Once you've paid for any expenses, the rest is all profit. You can choose to invest more in your business (for me, I upgraded from mixed bags of 260s at Hobby Lobby to Qualatex balloons), or use it to pay for extra fun or bills. Just make sure that you're putting enough into your work to keep it and yourself afloat.

5. You Do Have to Report This Income

Thankfully, we had been toying with freelance work on-and-off over the years and became familiar with reporting freelance income. This is probably one of the most annoying parts of doing freelance work while receiving state benefits.

Not only does it guarantee that your benefits will be lowered—and possibly taken away—it's a lot more inconvenient to report.

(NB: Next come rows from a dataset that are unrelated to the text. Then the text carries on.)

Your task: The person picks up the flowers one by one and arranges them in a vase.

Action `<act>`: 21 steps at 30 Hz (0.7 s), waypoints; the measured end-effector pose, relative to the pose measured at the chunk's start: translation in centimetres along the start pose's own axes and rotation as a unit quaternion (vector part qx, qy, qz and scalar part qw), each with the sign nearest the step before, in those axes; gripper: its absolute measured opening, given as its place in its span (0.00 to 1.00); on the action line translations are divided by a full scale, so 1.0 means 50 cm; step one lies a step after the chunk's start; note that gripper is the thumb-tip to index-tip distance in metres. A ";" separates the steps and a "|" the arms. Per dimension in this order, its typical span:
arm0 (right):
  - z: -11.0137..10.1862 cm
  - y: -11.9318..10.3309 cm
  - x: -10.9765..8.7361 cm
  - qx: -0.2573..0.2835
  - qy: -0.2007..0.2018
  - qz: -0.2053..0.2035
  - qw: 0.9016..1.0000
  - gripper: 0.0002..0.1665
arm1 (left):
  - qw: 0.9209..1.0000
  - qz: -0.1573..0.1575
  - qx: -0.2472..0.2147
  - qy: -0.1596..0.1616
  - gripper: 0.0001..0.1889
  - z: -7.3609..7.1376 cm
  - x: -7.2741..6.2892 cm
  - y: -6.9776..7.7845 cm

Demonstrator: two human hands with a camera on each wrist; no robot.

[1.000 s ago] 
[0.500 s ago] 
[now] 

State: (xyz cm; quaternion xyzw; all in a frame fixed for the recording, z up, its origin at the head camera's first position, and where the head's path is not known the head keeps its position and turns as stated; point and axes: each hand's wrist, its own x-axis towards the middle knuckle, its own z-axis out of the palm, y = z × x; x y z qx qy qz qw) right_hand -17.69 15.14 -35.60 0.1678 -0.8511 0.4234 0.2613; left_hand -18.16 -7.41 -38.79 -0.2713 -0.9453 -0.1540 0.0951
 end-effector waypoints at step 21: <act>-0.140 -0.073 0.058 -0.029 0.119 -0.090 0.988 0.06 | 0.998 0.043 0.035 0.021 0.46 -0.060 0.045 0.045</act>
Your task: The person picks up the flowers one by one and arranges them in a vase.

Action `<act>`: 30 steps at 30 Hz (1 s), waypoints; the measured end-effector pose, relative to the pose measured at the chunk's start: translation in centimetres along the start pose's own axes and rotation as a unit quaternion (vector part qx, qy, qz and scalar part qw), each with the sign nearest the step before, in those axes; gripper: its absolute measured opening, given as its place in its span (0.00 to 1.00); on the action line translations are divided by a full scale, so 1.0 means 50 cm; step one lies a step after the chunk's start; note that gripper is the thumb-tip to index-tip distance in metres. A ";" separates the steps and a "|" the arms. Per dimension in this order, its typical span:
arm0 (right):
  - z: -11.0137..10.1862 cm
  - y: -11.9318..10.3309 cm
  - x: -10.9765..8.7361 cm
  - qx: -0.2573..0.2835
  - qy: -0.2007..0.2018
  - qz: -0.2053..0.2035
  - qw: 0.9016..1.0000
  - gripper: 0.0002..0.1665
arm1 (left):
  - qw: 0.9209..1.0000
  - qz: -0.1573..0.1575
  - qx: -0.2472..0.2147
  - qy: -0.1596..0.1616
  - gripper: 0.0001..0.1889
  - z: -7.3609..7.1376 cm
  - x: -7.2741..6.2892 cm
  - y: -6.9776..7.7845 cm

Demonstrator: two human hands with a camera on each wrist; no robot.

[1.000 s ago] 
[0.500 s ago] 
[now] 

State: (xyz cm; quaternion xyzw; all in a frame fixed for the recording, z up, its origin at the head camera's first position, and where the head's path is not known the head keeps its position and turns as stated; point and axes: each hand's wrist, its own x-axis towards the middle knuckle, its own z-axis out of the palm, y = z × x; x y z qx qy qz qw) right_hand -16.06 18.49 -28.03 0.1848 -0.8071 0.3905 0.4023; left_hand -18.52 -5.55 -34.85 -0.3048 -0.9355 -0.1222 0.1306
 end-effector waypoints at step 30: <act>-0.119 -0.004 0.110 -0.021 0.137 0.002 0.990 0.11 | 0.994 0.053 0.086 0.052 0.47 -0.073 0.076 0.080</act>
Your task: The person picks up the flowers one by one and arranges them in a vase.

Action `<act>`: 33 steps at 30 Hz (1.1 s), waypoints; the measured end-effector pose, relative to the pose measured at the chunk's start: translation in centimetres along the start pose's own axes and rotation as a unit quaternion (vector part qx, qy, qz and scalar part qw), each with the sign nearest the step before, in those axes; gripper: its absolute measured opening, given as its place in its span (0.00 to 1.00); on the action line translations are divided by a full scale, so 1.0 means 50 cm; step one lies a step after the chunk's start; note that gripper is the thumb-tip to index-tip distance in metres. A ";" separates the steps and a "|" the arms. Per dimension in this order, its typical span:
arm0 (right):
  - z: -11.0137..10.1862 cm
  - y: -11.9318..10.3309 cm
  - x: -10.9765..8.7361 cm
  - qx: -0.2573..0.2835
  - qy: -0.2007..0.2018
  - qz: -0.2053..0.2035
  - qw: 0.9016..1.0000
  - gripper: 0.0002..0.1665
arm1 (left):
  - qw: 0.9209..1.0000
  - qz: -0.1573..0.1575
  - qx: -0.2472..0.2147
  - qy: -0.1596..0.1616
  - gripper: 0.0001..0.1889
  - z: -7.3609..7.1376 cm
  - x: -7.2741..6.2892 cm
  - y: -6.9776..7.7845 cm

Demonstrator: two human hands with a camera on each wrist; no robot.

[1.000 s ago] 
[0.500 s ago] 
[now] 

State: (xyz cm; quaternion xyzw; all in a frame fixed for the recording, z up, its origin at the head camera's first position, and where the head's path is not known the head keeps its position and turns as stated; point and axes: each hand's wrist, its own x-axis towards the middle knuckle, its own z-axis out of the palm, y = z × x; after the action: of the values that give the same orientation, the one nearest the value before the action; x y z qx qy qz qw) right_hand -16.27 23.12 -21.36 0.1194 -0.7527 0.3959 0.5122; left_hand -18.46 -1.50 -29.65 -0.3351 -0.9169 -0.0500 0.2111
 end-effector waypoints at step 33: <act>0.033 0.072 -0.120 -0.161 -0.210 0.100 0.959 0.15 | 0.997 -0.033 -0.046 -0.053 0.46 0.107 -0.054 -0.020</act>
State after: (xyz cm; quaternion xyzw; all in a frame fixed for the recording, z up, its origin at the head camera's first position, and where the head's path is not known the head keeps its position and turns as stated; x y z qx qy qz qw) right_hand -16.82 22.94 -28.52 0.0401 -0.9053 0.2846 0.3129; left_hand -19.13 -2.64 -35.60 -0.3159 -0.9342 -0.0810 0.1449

Though things may change state-to-state, in Texas, we had some difficulty reporting it using the standard change of income avenues. We had to provide proof of income through a combination of bank statements and PayPal screenshots. We had to either print it out and go up to the office to show it or mail it in with a note. We renewed once online with freelance income, but it was such a pain in the rear that I don't recommend this. We had several follow-up phone calls about this.

Something to consider is that your freelance income might be inconsistent. You're going to be finding your way, figuring out the right balance, discovering nuances. One week you might make $50, the next you might make $200. So when you report your change of income, keep in mind that you typically have 30 days to do so.

In that 30 day period, show your weekly or bi-weekly pay. Typically, the benefits office will average it out. If you're uncomfortable doing this, average it out yourself.
Using a paper form rather than filling the form out online might be a better option because you can write a note to explain that your income fluctuates.

This is also something you should discuss in person or on the phone with your caseworker.

Before You Get Started . . .

Before you get started, it may be a good idea to call your local benefits office to discuss how to report these kinds of changes, and if they take into consideration fluctuations that may happen. This can really help to ease any worries you may have along the way. Having said that, you honestly shouldn't face too many problems when reporting changes. The biggest challenges you face will be finding a freelancing gig you love and making the scary commitment to ditch your 9–5 for something so much better.

This article is accurate and true to the best of the author’s knowledge. Content is for informational or entertainment purposes only and does not substitute for personal counsel or professional advice in business, financial, legal, or technical matters.